Task goal: Copy the lines below verbatim, beginning with the line that includes "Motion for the" and continuing to the end; leave out everything before it.

----------

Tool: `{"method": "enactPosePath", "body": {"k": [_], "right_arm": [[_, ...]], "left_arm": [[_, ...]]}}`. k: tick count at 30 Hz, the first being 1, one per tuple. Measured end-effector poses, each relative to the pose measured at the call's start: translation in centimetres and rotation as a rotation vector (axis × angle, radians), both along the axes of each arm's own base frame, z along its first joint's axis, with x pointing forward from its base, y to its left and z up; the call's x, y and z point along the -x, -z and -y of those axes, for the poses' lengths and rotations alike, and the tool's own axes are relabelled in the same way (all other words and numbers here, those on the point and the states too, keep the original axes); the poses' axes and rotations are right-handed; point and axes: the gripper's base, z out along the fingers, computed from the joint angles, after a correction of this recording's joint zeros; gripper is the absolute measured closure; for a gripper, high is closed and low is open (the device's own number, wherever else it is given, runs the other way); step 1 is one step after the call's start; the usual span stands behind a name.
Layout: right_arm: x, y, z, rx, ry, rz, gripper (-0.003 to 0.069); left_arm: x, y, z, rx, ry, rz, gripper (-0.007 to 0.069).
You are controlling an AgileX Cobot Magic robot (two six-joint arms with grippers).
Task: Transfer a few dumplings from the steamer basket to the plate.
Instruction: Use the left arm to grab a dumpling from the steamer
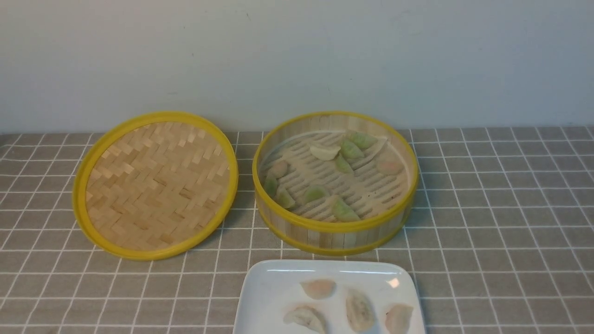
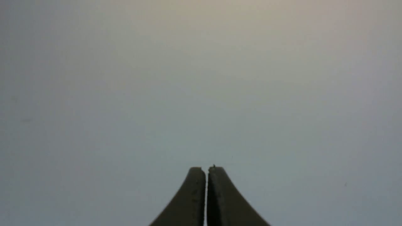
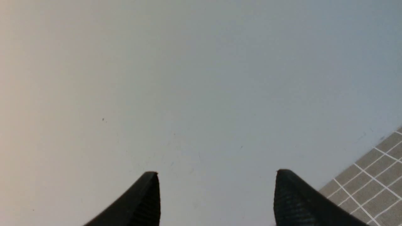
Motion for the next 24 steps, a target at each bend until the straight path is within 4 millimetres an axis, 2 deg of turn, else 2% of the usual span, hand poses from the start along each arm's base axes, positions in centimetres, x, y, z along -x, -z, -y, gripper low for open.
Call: {"method": "enactPosePath", "body": {"k": [2, 4, 9, 14, 19, 22, 24], "right_arm": [[0.2, -0.5, 0.2, 0.001, 0.023, 0.057, 0.0216], [0.3, -0.7, 0.3, 0.002, 0.033, 0.083, 0.0216], [0.4, -0.9, 0.3, 0.005, 0.041, 0.102, 0.0216], [0.4, -0.9, 0.3, 0.059, 0.058, 0.095, 0.0216], [0.2, -0.9, 0.1, 0.020, 0.008, 0.056, 0.0243], [0.4, -2.2, -0.5, 0.063, -0.052, 0.000, 0.0295], [0.8, -4.1, -1.0, 0.137, -0.089, -0.045, 0.0349]], "left_arm": [[-2.0, -1.6, 0.2, -0.061, 0.028, -0.259, 0.0629], [-3.4, -2.1, 0.4, -0.103, 0.057, -0.412, 0.0629], [-8.2, -1.6, 1.4, -0.234, 0.260, -0.813, 0.0629], [-12.5, 0.5, 2.2, -0.276, 0.442, -1.025, 0.0629], [-16.5, 1.8, 2.4, -0.308, 0.508, -1.129, 0.0629], [-18.7, 2.0, 3.2, -0.363, 0.553, -1.178, 0.0629], [-20.3, 2.2, 4.7, -0.434, 0.610, -1.215, 0.0629]]}}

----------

Answer below:
Motion for the next 24 steps, a target at each bend until the straight path is within 4 millimetres an axis, 2 deg of turn, else 2% of the usual span, hand poses from the start along each arm's base axes, positions in centimetres, x, y, z along -x, -z, -y, gripper low for open.
Call: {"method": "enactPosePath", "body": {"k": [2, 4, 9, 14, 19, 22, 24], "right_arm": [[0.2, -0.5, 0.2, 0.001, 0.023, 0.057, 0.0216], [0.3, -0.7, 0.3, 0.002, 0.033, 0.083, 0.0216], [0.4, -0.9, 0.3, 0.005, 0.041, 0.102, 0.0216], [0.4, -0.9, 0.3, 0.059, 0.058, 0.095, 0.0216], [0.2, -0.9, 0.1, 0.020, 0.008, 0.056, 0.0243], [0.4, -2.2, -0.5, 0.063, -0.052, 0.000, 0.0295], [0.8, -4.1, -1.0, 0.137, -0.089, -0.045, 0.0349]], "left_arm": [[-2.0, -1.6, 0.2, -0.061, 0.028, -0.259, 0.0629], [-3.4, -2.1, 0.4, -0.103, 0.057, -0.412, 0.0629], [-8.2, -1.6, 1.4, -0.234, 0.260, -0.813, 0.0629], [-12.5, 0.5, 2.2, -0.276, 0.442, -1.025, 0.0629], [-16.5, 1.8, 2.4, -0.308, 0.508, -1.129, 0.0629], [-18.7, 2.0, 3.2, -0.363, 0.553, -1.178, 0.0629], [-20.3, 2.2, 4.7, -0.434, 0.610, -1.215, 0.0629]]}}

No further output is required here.